We know how hurricanes affect coastal areas, and flat inland areas, but we do not know what happens to them when they hit a mountain range. Specifically, a couple of weeks ago there was a hurricane and now Carlotta is off Acapulco. What affect(s) do these storms have in Lakeside?


----------



## conorkilleen (Apr 28, 2010)

You should have been here when the Hurricane hit Monterrey a few years back. It was nuts. I was traveling here on business and they shut down the airport for quite a while and the "river" that runs through MTY overflowed due to runoff from the mountains A friend of my company has a helicopter and took these photos

Huracan Alex en Nuevo Leon

Of course these photos are of the aftermath....not during. But to answer your question...Hurricanes in a Mountain region are not fun for the people in the Valley


----------



## RPBHaas (Dec 21, 2011)

FHBOY said:


> We know how hurricanes affect coastal areas, and flat inland areas, but we do not know what happens to them when they hit a mountain range. Specifically, a couple of weeks ago there was a hurricane and now Carlotta is off Acapulco. What affect(s) do these storms have in Lakeside?

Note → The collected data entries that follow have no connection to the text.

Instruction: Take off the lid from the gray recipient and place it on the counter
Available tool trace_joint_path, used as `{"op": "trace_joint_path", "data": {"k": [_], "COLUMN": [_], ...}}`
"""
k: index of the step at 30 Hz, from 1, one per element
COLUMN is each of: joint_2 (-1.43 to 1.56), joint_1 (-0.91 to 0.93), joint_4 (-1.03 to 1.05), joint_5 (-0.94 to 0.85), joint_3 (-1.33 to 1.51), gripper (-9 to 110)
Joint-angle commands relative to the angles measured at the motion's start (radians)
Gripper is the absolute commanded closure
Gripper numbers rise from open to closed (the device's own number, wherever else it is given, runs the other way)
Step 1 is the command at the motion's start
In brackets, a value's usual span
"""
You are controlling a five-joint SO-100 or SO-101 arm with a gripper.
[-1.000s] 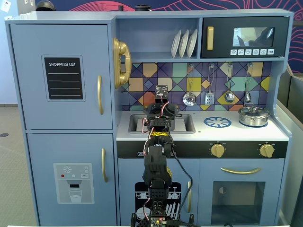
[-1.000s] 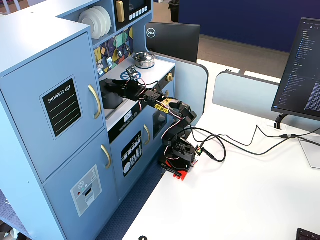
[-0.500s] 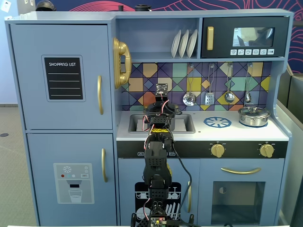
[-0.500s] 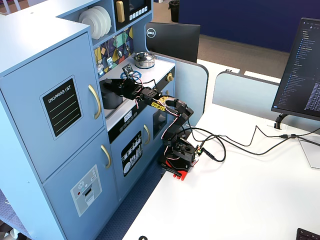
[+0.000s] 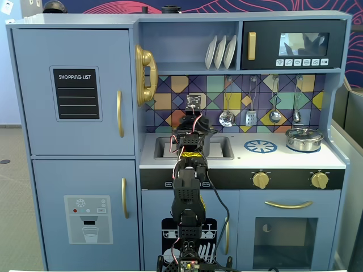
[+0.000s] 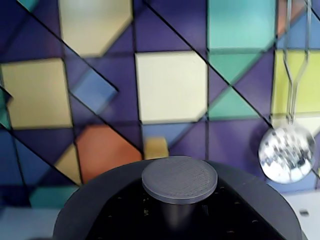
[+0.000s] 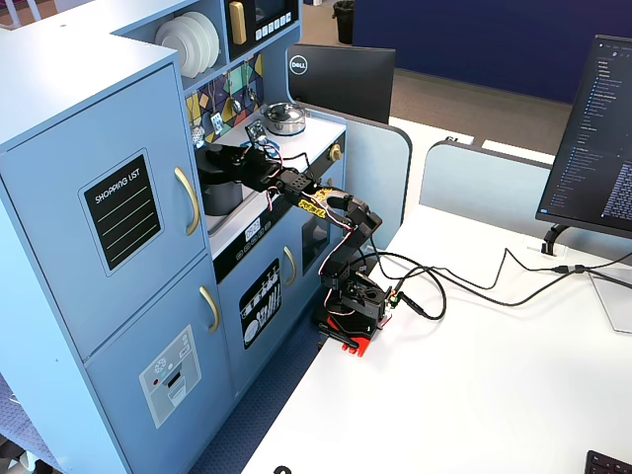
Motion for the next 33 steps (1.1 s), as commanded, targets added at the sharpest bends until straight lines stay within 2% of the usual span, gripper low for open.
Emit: {"op": "trace_joint_path", "data": {"k": [1,12,20,33], "joint_2": [0.081,0.104,0.04,-0.109], "joint_1": [0.014,0.337,0.549,0.584], "joint_4": [-0.009,-0.026,-0.186,-0.319], "joint_5": [-0.014,0.008,0.055,0.048], "joint_3": [-0.086,-0.063,0.13,0.238], "gripper": [102,102,102,102]}}
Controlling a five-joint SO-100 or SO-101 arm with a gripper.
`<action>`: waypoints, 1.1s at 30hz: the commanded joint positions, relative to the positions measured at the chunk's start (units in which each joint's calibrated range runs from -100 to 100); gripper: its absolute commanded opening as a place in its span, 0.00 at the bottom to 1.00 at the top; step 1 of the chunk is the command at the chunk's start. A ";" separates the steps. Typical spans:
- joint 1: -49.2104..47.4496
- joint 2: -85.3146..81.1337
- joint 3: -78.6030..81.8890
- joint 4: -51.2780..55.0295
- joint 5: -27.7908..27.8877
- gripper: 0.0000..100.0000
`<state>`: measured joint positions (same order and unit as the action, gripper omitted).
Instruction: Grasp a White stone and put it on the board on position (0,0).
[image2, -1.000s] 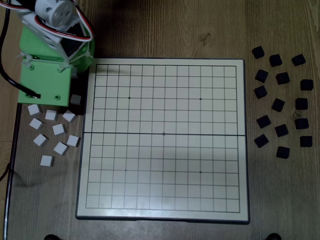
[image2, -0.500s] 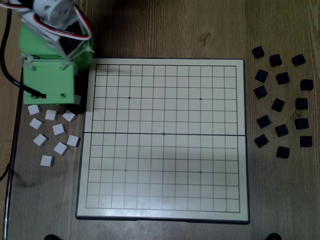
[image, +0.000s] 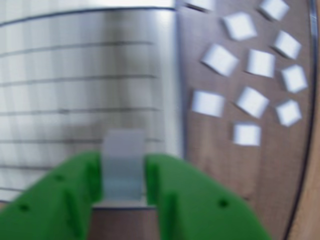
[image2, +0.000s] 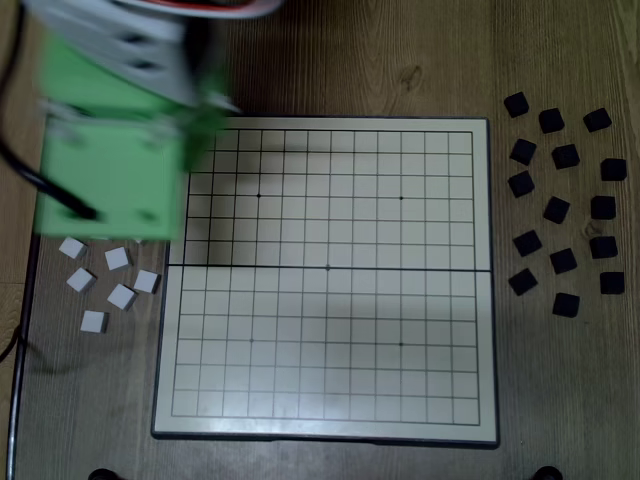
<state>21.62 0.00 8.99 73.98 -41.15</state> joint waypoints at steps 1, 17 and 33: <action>-9.19 -1.14 -5.51 -1.01 -5.71 0.06; -22.03 12.08 -7.34 -4.57 -9.28 0.06; -21.57 15.22 0.39 -16.89 -8.11 0.06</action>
<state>-0.70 17.81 8.72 59.30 -49.45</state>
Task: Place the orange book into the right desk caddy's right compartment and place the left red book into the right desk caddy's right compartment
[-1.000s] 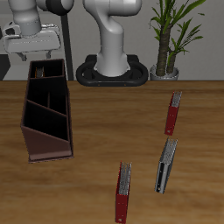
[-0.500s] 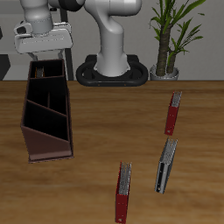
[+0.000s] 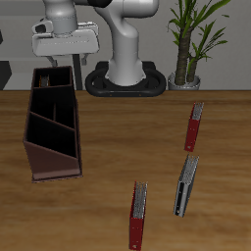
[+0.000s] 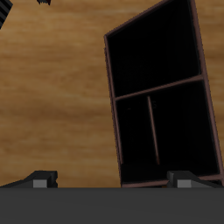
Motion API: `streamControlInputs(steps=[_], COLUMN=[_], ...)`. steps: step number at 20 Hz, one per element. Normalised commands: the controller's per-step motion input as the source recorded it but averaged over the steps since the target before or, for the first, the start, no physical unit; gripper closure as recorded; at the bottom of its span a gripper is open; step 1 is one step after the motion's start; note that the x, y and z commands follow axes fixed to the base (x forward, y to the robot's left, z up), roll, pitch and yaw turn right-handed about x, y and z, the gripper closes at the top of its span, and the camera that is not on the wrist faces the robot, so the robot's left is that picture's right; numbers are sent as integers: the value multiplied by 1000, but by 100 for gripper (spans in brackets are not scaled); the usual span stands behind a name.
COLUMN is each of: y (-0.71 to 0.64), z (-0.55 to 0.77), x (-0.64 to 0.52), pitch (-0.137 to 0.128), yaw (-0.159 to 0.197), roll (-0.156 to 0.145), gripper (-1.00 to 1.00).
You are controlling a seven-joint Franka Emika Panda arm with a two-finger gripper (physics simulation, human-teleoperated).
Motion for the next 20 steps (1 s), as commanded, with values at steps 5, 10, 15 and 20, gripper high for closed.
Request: streamControlInputs(steps=[5, 10, 15, 20], y=[448, 641, 483, 582], z=[68, 82, -24, 12], x=[100, 168, 148, 39], pitch=[-8, -19, 8, -2], yaw=[-46, -23, 0, -13], roll=[33, 14, 3, 16], gripper=[-100, -100, -100, -100])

I live about half way between Lakeside and the coast, just a bit west of a straight line, and at an altitude of 3000 feet above sea level. When hurricane Bud arrived a few weeks ago we received a small amount of rain and no winds. When Jova passed more directly at us, we received almost 3 days of substantial rain, a lot of flooding but very little wind. Jova was a direct hit to where I live yet it seemed the two separate mountain ranges, first between Melaque and La Huerta and the second between Casimiro and Autlan, took the vast majority of the violent wind energy from the hurricane. 
There are similar changes in altitude along the highway from Manzanillo to Chapala were a hurricane to have an inland path 100km further east. In fact I believe Chapala is at an altitude about 2000 feet higher than here. It can be concluded that the Lakeside area would receive the rains but not the violent winds.


----------



## joaquinx (Jul 3, 2010)

When the hurricane hit the port of Veracruz last year, it actually hit a few kms. north near the town of La Antigua. It then came right up the mountain towards Xalapa which is at ~1,400 mts. With all the damage and flooding on the coast, Xalapa got some rain and some high winds, but no damage.


----------



## sparks (Jun 17, 2007)

Carlotta looks like it won't get very far north. They usually loose all their steam by the time they reach mid-Mexico .... so lots of rain is about it


----------



## Longford (May 25, 2012)

sparks said:


> Carlotta looks like it won't get very far north. They usually loose all their steam by the time they reach mid-Mexico .... so lots of rain is about it


It's being described as a "rapidly intensifying Category two hurricane" and the span of the Pacific Coast from Salina Cruz, Oaxaca north to just below Zihuatanejo, Guerrero is identified as the Warning and Watch zones. At the moment, the area between Salina Cruz to Acapulco is being watched most closely.

Here's a link to the most recent report:

Hurricane CARLOTTA Public Advisory


----------



## RVGRINGO (May 16, 2007)

FHBOY said:


> We know how hurricanes affect coastal areas, and flat inland areas, but we do not know what happens to them when they hit a mountain range. Specifically, a couple of weeks ago there was a hurricane and now Carlotta is off Acapulco. What affect(s) do these storms have in Lakeside?


Maybe some clouds and a sprinkle. Nada mas.


----------